# Task requirements
Below are records; quote them exactly from the first line through the line that contains "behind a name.".

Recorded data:

════════════════

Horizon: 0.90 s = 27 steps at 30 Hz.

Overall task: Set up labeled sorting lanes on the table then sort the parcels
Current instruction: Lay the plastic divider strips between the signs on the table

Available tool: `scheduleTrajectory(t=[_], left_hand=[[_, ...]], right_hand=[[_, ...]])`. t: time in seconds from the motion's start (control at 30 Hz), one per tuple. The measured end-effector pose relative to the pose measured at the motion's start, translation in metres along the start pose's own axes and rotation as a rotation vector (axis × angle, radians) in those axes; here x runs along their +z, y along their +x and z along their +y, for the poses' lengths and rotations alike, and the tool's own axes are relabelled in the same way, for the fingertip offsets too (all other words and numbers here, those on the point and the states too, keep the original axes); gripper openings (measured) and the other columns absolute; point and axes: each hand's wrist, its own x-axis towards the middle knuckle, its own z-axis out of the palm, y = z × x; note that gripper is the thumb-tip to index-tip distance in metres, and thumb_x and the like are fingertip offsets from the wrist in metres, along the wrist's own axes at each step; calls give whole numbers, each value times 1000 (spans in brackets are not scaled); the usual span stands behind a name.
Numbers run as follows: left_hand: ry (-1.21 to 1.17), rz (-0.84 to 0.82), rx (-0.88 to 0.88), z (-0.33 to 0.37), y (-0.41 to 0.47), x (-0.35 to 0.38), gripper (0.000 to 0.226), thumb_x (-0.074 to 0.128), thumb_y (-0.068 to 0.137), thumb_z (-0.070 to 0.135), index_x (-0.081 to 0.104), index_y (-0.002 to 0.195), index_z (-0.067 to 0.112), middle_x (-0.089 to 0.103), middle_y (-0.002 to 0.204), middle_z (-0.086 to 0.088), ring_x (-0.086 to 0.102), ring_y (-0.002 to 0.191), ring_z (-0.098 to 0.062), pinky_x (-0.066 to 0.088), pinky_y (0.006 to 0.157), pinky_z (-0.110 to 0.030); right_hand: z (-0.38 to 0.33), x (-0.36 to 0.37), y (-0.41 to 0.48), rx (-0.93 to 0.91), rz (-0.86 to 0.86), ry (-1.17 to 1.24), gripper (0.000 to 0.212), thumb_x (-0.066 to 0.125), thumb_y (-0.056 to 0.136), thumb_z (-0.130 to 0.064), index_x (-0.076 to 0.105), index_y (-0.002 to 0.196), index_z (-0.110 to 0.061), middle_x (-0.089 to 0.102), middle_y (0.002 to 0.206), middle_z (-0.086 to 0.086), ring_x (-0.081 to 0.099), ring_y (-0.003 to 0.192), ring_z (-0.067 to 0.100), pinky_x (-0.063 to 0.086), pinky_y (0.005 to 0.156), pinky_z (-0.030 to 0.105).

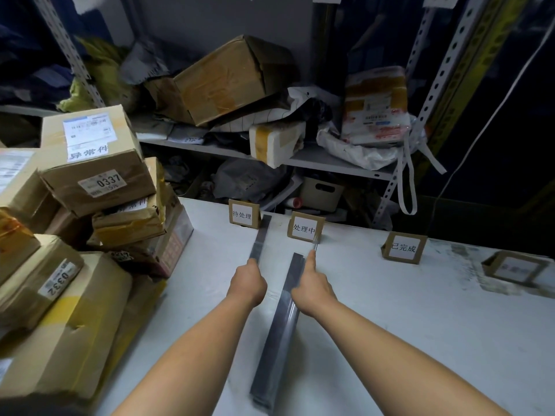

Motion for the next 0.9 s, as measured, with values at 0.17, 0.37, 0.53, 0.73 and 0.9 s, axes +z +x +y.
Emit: scheduleTrajectory(t=[0.17,0.37,0.53,0.73,0.9], left_hand=[[17,-15,-3,2,-3,-2,31,47,95,10,46,126,4,59,121,-17,55,93,-28,43,74,-31],[49,-26,10,2,-6,-6,28,51,96,17,48,121,6,59,116,-13,50,87,-22,42,72,-29],[62,-45,-3,-2,-13,-1,23,50,95,16,52,116,7,58,111,-10,52,87,-22,43,72,-28],[-32,-69,24,-10,-16,-4,28,34,92,4,58,108,3,62,120,-17,59,98,-32,48,80,-31],[-73,-108,42,-9,-21,-4,39,39,92,9,58,126,5,61,129,-12,58,103,-28,48,87,-30]], right_hand=[[-1,5,0,24,-29,64,106,62,93,-23,-20,160,-27,58,113,10,64,94,30,61,81,44],[-2,5,-2,-6,-6,-39,101,58,95,-26,-18,161,-26,62,120,11,64,97,29,57,79,38],[-2,10,-4,-29,-9,-42,105,61,93,-29,-21,160,-28,62,114,11,64,93,27,55,73,37],[2,6,-6,-16,-2,2,105,59,95,-14,-25,159,-20,60,112,11,63,93,26,57,77,37],[9,1,-5,11,-7,75,105,60,96,-17,-24,159,-25,56,106,8,60,88,25,57,78,38]])
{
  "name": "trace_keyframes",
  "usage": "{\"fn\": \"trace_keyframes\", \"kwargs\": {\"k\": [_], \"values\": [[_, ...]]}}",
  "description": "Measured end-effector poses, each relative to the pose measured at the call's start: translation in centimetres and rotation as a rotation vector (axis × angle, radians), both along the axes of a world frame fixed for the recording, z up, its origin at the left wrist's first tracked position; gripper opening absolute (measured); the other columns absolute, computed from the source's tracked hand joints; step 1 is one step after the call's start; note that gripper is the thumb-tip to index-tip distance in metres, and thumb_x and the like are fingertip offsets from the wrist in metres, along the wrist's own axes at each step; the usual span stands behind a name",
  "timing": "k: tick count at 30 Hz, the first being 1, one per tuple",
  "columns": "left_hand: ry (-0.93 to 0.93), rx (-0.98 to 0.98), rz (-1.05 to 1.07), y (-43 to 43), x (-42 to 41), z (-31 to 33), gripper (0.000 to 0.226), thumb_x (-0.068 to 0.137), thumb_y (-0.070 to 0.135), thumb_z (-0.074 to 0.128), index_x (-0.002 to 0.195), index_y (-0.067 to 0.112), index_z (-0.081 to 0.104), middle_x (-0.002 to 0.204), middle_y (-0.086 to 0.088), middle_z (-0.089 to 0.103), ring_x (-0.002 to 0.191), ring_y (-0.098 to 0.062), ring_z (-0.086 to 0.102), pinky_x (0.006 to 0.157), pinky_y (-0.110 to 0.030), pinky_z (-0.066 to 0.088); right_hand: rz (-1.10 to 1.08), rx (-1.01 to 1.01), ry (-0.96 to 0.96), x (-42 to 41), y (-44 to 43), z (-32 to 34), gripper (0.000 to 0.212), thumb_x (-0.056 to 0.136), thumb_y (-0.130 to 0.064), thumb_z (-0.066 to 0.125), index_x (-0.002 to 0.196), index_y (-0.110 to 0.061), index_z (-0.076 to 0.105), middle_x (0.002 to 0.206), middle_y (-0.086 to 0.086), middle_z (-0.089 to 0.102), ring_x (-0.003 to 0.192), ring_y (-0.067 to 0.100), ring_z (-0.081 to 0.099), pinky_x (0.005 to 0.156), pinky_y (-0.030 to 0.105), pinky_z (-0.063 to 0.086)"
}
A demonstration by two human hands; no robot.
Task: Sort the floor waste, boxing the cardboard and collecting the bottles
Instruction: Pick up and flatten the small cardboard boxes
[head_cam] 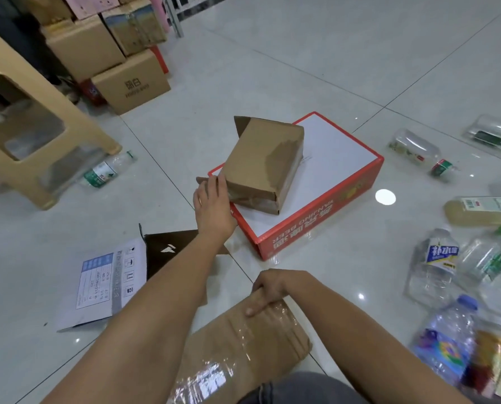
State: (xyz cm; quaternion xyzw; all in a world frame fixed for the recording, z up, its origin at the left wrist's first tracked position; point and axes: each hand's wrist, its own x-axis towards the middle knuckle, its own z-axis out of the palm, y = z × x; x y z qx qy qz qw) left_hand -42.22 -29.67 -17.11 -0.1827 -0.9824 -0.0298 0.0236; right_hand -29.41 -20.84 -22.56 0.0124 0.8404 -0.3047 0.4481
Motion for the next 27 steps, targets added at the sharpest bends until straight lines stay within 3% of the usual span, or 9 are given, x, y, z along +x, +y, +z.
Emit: {"fn": "trace_keyframes", "kwargs": {"k": [5,11,15,18,21,27], "values": [[-0.03,-0.013,0.0,0.3,-0.1,0.1,0.091,0.081,0.013,0.068,0.152,0.015,0.01,0.159,-0.013,0.01,0.148,-0.035,0.005,0.121,-0.043,0.007,-0.129,-0.002,0.064,0.4,3.9,0.6,0.059,0.076,-0.057,0.068,0.114,-0.012,0.067,0.119,0.006,0.065,0.11,0.025,0.06,0.097,0.037,0.047],[-0.058,-0.002,-0.011,1.2,0.3,-0.4,0.088,0.085,0.02,0.068,0.151,0.017,0.011,0.16,-0.012,0.011,0.149,-0.035,0.005,0.12,-0.046,0.006,-0.215,0.009,0.097,0.8,5.8,0.7,0.056,0.076,-0.055,0.069,0.107,-0.009,0.07,0.113,0.008,0.067,0.105,0.025,0.061,0.096,0.04,0.049],[-0.027,0.004,-0.026,1.9,0.4,-0.7,0.087,0.081,0.03,0.072,0.148,0.018,0.019,0.156,-0.01,0.023,0.146,-0.033,0.017,0.12,-0.045,0.011,-0.243,0.009,0.087,0.8,5.7,0.3,0.051,0.073,-0.056,0.071,0.101,-0.014,0.07,0.104,0.003,0.065,0.101,0.024,0.061,0.094,0.039,0.049],[-0.003,0.037,-0.023,2.2,0.6,-0.3,0.074,0.082,0.019,0.068,0.143,0.015,0.026,0.146,-0.012,0.034,0.138,-0.032,0.028,0.118,-0.043,0.017,-0.215,0.01,0.108,0.8,5.8,0.0,0.042,0.075,-0.055,0.07,0.091,-0.017,0.07,0.094,0.002,0.062,0.093,0.023,0.059,0.09,0.037,0.049],[0.014,-0.003,0.011,2.2,0.9,0.1,0.065,0.085,0.013,0.065,0.139,0.011,0.03,0.142,-0.014,0.038,0.131,-0.032,0.036,0.115,-0.039,0.026,-0.231,0.001,0.109,0.8,5.8,-0.1,0.044,0.074,-0.055,0.071,0.095,-0.016,0.071,0.095,0.002,0.064,0.094,0.023,0.061,0.092,0.038,0.05],[-0.058,-0.092,0.06,2.2,0.5,0.3,0.042,0.09,0.04,0.06,0.123,0.014,0.052,0.128,-0.01,0.054,0.12,-0.026,0.044,0.103,-0.035,0.035,-0.233,-0.014,0.104,0.9,5.9,-0.1,0.05,0.075,-0.055,0.07,0.102,-0.013,0.072,0.108,0.007,0.068,0.1,0.024,0.062,0.095,0.039,0.05]]}}
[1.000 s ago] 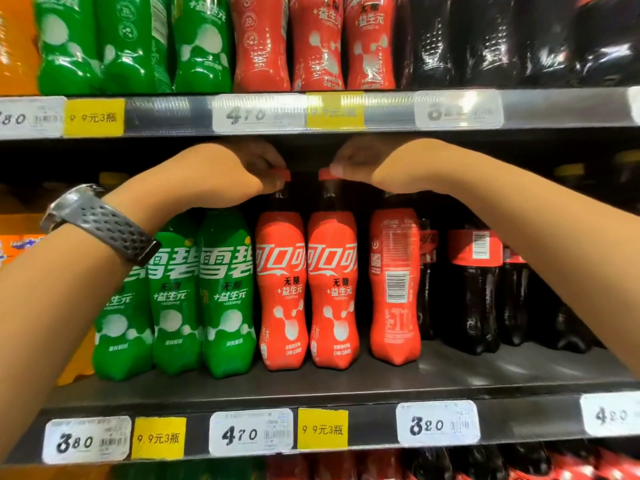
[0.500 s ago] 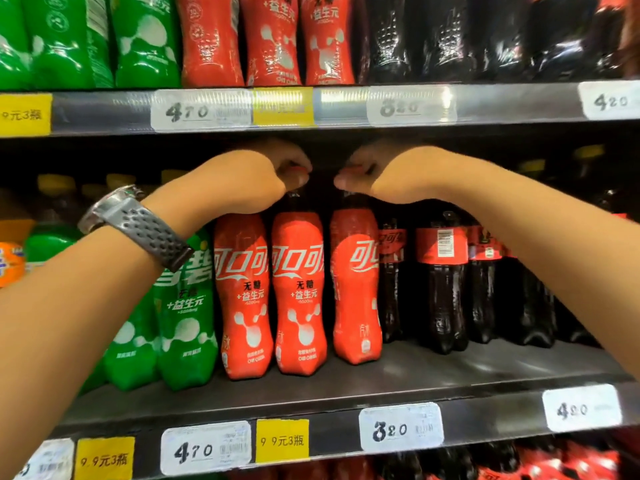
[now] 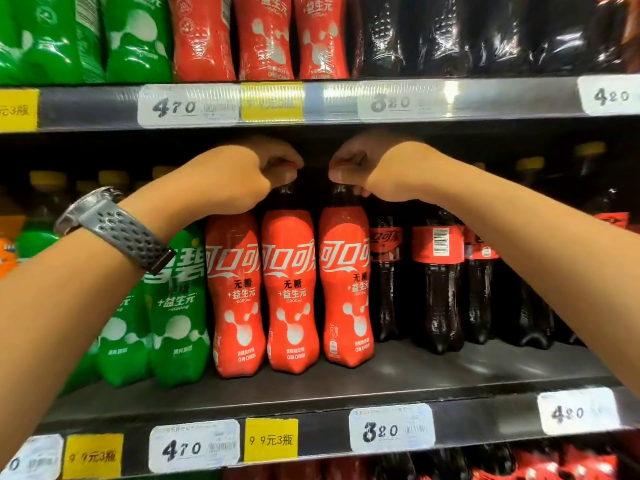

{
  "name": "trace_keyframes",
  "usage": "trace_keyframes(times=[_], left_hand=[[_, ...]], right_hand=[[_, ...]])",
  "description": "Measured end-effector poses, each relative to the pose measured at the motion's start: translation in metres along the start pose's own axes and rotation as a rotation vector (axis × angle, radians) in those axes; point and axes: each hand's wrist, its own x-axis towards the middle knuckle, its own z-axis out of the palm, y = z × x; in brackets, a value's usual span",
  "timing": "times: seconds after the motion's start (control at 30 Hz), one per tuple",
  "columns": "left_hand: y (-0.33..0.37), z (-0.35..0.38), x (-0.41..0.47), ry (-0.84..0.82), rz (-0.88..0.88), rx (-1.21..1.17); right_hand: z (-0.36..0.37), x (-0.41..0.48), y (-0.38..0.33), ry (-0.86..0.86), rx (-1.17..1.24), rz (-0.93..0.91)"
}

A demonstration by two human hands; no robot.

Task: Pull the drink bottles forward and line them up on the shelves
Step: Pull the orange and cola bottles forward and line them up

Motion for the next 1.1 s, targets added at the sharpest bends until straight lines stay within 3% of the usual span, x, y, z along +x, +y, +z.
trace_keyframes(times=[0.37,0.53,0.87,1.1], left_hand=[[0.031,-0.003,0.006,0.034,-0.077,-0.040],[0.077,0.024,0.032,-0.007,-0.043,0.105],[0.122,0.061,0.090,-0.323,-0.089,0.414],[0.135,0.056,0.087,-0.261,-0.124,0.416]], right_hand=[[-0.016,-0.013,-0.001,0.007,-0.125,0.000],[-0.038,-0.030,0.041,-0.041,-0.442,0.131],[-0.056,-0.043,0.081,-0.097,-0.339,0.097],[-0.059,-0.041,0.083,-0.129,-0.295,0.058]])
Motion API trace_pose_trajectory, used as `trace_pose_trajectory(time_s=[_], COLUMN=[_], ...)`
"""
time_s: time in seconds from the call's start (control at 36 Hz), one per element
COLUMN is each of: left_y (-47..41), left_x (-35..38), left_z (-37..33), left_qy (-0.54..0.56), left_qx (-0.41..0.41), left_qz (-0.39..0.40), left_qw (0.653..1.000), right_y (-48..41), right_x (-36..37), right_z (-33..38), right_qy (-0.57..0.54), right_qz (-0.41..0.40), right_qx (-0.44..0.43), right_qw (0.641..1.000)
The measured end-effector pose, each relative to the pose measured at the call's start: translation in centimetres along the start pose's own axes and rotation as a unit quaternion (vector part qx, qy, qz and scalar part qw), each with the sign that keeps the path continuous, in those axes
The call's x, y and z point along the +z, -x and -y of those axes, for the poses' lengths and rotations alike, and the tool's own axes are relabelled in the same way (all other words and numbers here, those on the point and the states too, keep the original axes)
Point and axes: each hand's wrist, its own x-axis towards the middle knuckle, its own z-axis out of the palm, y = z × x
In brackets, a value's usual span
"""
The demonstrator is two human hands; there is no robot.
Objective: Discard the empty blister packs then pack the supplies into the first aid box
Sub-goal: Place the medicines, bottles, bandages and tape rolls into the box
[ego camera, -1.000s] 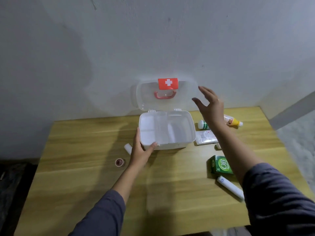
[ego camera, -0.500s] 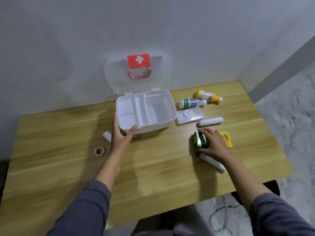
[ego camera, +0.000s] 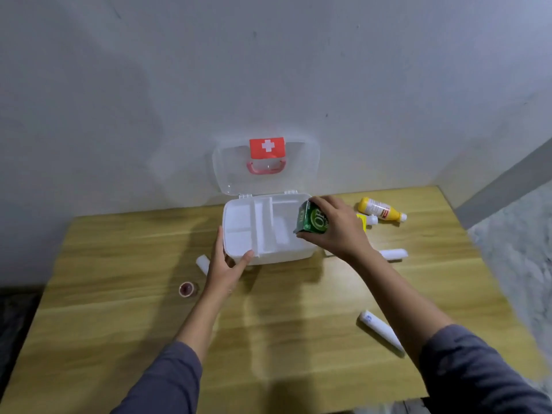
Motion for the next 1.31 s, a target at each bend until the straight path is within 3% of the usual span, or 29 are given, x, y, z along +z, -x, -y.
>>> trace_pose_trajectory(time_s=[0.25,0.67,1.0,1.31], left_y=[0.1,0.2,0.2,0.5], left_x=[-0.1,-0.2,-0.2,0.0], left_z=[-0.3,-0.3,-0.6,-1.0], left_qy=[-0.002,-0.006,0.004,0.023], left_qx=[-0.016,-0.013,-0.007,0.001], left_qz=[-0.013,-0.015,-0.013,-0.013], left_qw=[1.0,1.0,1.0,1.0], right_y=[-5.5,-5.6,-6.3,-5.0], right_x=[2.0,0.0,3.8,5.4], right_z=[1.2,-0.8,0.6,0.2], right_qy=[0.118,0.233,0.134,0.06], right_qz=[0.099,0.17,0.229,0.246], right_qx=[-0.08,-0.049,-0.085,-0.023], right_qw=[0.985,0.956,0.96,0.967])
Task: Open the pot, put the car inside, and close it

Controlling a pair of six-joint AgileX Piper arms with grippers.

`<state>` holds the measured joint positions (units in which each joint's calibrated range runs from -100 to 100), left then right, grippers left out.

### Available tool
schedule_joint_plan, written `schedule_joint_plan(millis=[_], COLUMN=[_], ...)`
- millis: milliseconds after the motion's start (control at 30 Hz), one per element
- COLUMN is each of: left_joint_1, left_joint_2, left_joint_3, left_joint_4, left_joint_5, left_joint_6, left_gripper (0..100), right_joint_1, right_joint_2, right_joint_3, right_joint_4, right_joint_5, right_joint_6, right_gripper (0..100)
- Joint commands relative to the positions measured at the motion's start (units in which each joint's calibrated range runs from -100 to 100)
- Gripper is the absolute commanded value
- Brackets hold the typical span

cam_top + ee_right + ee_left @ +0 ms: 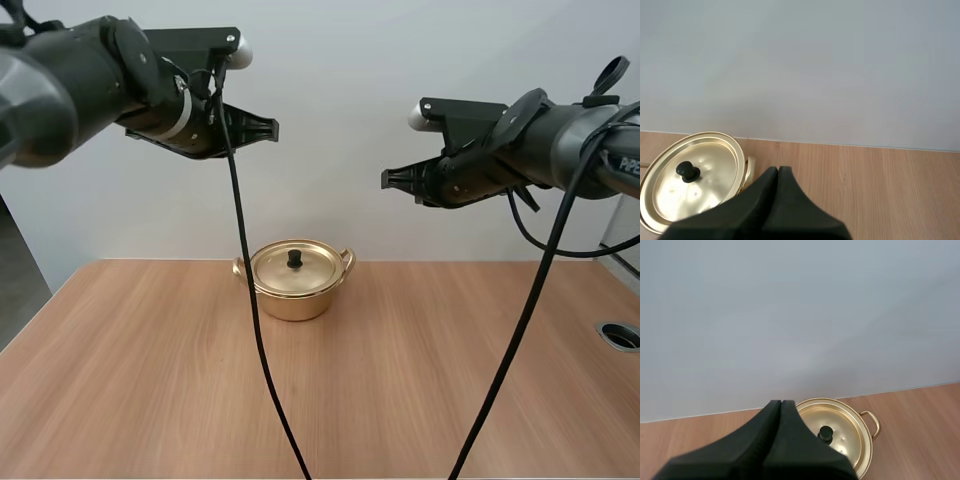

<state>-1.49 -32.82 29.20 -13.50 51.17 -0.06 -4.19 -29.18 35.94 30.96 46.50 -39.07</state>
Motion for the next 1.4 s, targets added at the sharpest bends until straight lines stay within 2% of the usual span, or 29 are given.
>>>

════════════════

# The completed task
Horizon: 0.90 s = 27 steps at 30 Hz.

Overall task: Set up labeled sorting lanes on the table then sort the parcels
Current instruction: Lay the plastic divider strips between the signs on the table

Available tool: `scheduleTrajectory(t=[_], left_hand=[[_, ...]], right_hand=[[_, ...]])`. t: time in seconds from the motion's start (control at 30 Hz), one per tuple. The measured end-effector pose relative to the pose measured at the motion's start, translation in metres along the start pose's own axes and rotation as a rotation vector (axis × angle, radians) in those axes; here x runs along their +z, y along their +x and z along their +y, for the poses' lengths and rotations alike, and the tool's own axes are relabelled in the same way, for the fingertip offsets too (all other words and numbers here, those on the point and the states too, keep the original axes); gripper openings (measured) and the other columns absolute; point and axes: each hand's wrist, its own x-axis towards the middle knuckle, its own z-axis out of the palm, y = z × x; note that gripper is the thumb-tip to index-tip distance in metres, and thumb_x and the like are fingertip offsets from the wrist in metres, along the wrist's own axes at each step; calls give whole numbers, each value times 1000 (spans in brackets are not scaled); the usual span stands behind a name.

The output returned above is complete.